Task to complete: Read through the lines below for the string "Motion" and copy each one that has it.

Start of Block

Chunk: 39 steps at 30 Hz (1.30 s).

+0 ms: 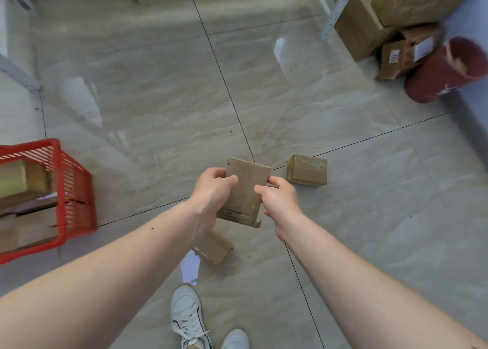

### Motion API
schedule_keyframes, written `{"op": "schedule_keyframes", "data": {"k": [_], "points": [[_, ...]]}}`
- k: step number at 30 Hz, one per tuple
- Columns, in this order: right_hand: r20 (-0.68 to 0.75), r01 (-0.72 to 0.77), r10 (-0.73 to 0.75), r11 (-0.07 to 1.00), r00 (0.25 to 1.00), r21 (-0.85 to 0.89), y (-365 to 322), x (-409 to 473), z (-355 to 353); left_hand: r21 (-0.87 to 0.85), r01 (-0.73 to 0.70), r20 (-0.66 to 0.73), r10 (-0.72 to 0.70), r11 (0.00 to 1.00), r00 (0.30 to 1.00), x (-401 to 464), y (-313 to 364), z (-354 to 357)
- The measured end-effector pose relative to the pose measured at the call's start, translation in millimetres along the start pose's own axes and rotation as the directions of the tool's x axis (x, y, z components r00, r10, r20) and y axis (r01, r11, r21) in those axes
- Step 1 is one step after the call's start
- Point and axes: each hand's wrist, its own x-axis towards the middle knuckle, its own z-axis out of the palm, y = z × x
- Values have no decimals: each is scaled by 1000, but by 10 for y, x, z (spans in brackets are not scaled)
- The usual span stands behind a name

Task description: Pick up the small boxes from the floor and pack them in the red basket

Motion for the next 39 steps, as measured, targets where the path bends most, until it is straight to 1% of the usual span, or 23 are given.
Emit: {"op": "schedule_keyframes", "data": {"k": [3,5,12,19,24,28,30,32,35,39], "points": [[43,40,-38,997,998,-61,95,-223,179,-41,-79,-76,75,996,994,-186,-229,-262],[55,68,-62,993,997,-95,194,-394,316,-66,-105,-124,96,992,988,-317,-416,-456],[160,151,-119,967,980,-207,450,-935,1113,-213,-143,-232,92,967,968,-715,-957,-1404],[251,216,-159,951,955,-221,575,-1560,2359,-303,-201,-302,106,932,947,-912,-1363,-2739],[286,232,-151,933,946,-275,763,-2023,3487,-304,-216,-343,105,928,933,-989,-1662,-3907],[267,238,-169,938,949,-253,917,-2291,4339,-273,-218,-398,96,937,912,-1001,-1855,-4773],[291,258,-178,929,940,-264,963,-2383,4703,-273,-214,-422,83,938,903,-967,-1952,-5137],[344,270,-168,923,924,-274,988,-2461,5051,-310,-201,-460,39,929,887,-895,-2052,-5475],[403,306,-172,904,899,-298,1018,-2466,5357,-337,-187,-489,-2,923,872,-772,-2129,-5744],[486,314,-108,876,867,-365,1022,-2364,5864,-348,-203,-511,-3,915,859,-488,-2132,-6121]]}}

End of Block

Written response:
### Motion API
Motion for the next 39 steps, as measured, targets where the path bends most, until it is straight to 1% of the usual span, or 23 are given.

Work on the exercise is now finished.